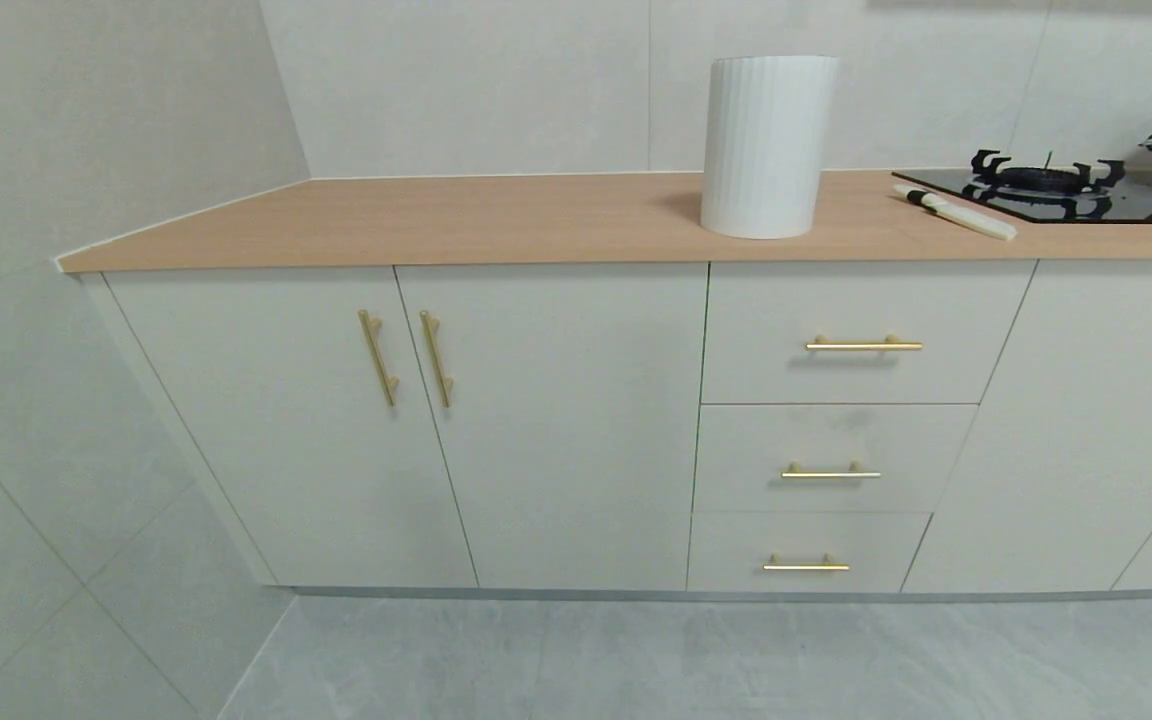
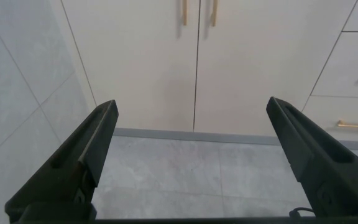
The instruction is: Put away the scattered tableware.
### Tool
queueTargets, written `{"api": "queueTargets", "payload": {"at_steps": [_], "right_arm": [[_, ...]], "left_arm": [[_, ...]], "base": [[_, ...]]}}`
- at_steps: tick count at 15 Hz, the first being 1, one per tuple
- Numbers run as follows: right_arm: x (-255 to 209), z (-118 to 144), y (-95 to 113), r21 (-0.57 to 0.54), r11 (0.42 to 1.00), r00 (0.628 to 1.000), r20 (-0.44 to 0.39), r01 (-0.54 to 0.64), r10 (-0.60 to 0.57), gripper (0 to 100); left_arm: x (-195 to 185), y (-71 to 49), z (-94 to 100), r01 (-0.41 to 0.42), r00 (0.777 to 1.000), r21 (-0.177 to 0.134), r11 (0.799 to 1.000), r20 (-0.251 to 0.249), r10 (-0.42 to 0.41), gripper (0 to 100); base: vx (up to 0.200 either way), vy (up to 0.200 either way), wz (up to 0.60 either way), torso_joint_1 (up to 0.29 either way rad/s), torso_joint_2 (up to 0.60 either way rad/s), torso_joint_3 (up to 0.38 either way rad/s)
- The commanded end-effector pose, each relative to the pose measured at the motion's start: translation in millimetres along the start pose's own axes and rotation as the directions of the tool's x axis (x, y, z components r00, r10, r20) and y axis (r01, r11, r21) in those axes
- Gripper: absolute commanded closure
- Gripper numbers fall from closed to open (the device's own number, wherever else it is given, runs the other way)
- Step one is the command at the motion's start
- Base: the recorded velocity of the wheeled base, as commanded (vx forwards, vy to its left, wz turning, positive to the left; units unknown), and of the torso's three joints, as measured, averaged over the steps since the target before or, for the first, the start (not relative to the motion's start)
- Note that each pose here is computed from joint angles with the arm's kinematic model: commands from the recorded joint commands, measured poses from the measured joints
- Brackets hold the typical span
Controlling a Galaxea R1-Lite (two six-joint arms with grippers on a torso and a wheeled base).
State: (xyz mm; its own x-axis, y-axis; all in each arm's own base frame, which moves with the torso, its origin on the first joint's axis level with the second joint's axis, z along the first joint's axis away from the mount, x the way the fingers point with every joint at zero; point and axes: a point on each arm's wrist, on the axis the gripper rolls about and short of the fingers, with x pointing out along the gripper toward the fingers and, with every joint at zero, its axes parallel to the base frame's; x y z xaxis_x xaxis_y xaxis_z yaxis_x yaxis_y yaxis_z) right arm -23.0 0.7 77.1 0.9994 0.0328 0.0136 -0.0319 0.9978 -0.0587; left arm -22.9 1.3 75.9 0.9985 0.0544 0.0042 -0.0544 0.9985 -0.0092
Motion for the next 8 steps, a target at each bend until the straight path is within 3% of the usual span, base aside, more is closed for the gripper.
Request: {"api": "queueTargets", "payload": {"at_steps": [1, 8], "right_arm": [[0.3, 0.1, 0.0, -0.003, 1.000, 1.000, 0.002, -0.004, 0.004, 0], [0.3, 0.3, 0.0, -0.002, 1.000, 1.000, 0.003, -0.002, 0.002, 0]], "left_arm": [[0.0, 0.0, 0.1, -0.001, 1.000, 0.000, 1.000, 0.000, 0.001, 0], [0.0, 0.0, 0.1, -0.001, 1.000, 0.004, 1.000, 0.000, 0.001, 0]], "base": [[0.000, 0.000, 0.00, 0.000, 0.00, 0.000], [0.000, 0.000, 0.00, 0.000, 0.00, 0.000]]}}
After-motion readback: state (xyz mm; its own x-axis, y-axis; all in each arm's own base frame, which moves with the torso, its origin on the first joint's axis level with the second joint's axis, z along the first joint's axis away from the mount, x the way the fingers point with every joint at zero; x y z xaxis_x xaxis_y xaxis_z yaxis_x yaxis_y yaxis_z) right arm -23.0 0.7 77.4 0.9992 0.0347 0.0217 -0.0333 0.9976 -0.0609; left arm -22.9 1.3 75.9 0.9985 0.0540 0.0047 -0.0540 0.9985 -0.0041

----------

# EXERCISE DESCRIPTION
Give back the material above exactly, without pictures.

# ANSWER
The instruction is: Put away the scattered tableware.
### Tool
queueTargets, written `{"api": "queueTargets", "payload": {"at_steps": [_], "right_arm": [[_, ...]], "left_arm": [[_, ...]], "base": [[_, ...]]}}`
- at_steps: tick count at 15 Hz, the first being 1, one per tuple
- Numbers run as follows: right_arm: x (-255 to 209), z (-118 to 144), y (-95 to 113), r21 (-0.57 to 0.54), r11 (0.42 to 1.00), r00 (0.628 to 1.000), r20 (-0.44 to 0.39), r01 (-0.54 to 0.64), r10 (-0.60 to 0.57), gripper (0 to 100); left_arm: x (-195 to 185), y (-71 to 49), z (-94 to 100), r01 (-0.41 to 0.42), r00 (0.777 to 1.000), r21 (-0.177 to 0.134), r11 (0.799 to 1.000), r20 (-0.251 to 0.249), r10 (-0.42 to 0.41), gripper (0 to 100); base: vx (up to 0.200 either way), vy (up to 0.200 either way), wz (up to 0.60 either way), torso_joint_1 (up to 0.29 either way rad/s), torso_joint_2 (up to 0.60 either way rad/s), torso_joint_3 (up to 0.38 either way rad/s)
- The commanded end-effector pose, each relative to the pose measured at the motion's start: translation in millimetres along the start pose's own axes and rotation as the directions of the tool's x axis (x, y, z components r00, r10, r20) and y axis (r01, r11, r21) in those axes
- Gripper: absolute commanded closure
- Gripper numbers fall from closed to open (the device's own number, wherever else it is given, runs the other way)
- Step one is the command at the motion's start
- Base: the recorded velocity of the wheeled base, as commanded (vx forwards, vy to its left, wz turning, positive to the left; units unknown), and of the torso's three joints, as measured, averaged over the steps since the target before or, for the first, the start (not relative to the motion's start)
- Note that each pose here is computed from joint angles with the arm's kinematic model: commands from the recorded joint commands, measured poses from the measured joints
- Brackets hold the typical span
Controlling a Galaxea R1-Lite (two six-joint arms with grippers on a torso and a wheeled base).
State: (xyz mm; its own x-axis, y-axis; all in each arm's own base frame, which moves with the torso, its origin on the first joint's axis level with the second joint's axis, z along the first joint's axis away from the mount, x the way the fingers point with every joint at zero; point and axes: a point on each arm's wrist, on the axis the gripper rolls about and short of the fingers, with x pointing out along the gripper toward the fingers and, with every joint at zero, its axes parallel to the base frame's; x y z xaxis_x xaxis_y xaxis_z yaxis_x yaxis_y yaxis_z) right arm -23.0 0.7 77.1 0.9994 0.0328 0.0136 -0.0319 0.9978 -0.0587; left arm -22.9 1.3 75.9 0.9985 0.0544 0.0042 -0.0544 0.9985 -0.0092
Motion for the next 8 steps, a target at each bend until the straight path is within 3% of the usual span, base aside, more is closed for the gripper.
Request: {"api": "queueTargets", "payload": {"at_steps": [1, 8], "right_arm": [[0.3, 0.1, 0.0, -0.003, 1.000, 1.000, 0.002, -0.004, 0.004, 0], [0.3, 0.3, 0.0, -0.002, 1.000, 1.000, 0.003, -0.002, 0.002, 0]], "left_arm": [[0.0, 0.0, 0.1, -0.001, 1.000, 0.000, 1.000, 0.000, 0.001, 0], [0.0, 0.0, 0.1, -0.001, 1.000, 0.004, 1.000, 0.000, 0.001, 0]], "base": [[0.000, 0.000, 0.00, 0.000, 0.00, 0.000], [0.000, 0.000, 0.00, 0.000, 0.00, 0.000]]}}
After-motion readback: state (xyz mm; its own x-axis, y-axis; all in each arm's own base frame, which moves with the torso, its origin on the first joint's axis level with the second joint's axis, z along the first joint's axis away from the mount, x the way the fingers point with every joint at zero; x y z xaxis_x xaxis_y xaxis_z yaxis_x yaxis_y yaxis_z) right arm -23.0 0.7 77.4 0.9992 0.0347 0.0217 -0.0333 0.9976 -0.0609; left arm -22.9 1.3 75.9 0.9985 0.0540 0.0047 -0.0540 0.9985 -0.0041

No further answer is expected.